(Items listed in a dataset)
──────────────────────────────
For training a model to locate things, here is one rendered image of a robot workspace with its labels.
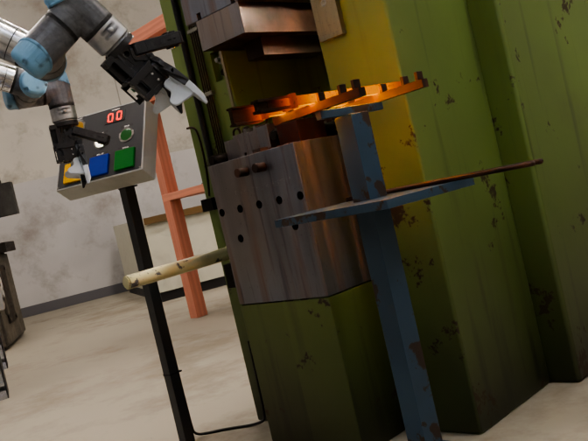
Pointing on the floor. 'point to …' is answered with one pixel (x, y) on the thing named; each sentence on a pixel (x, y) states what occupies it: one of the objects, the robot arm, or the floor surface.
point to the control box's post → (157, 316)
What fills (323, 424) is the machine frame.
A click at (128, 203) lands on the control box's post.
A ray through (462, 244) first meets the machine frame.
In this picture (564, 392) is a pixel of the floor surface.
──────────────────────────────
◆ Assignment ◆
Print all of the entries word for word. Skip any images they contain.

◆ Response ◆
For training a model to locate things, here is one rendered image of a robot workspace with its labels.
Pointing on the floor. 'point to …' is answered with one pixel (x, y) on the thing named; each sentence on a pixel (x, y) states what occupies it: one of the objects, the robot arm, or the floor surface.
point to the control box's post → (157, 316)
What fills (323, 424) is the machine frame.
A click at (128, 203) lands on the control box's post.
A ray through (462, 244) first meets the machine frame.
In this picture (564, 392) is a pixel of the floor surface.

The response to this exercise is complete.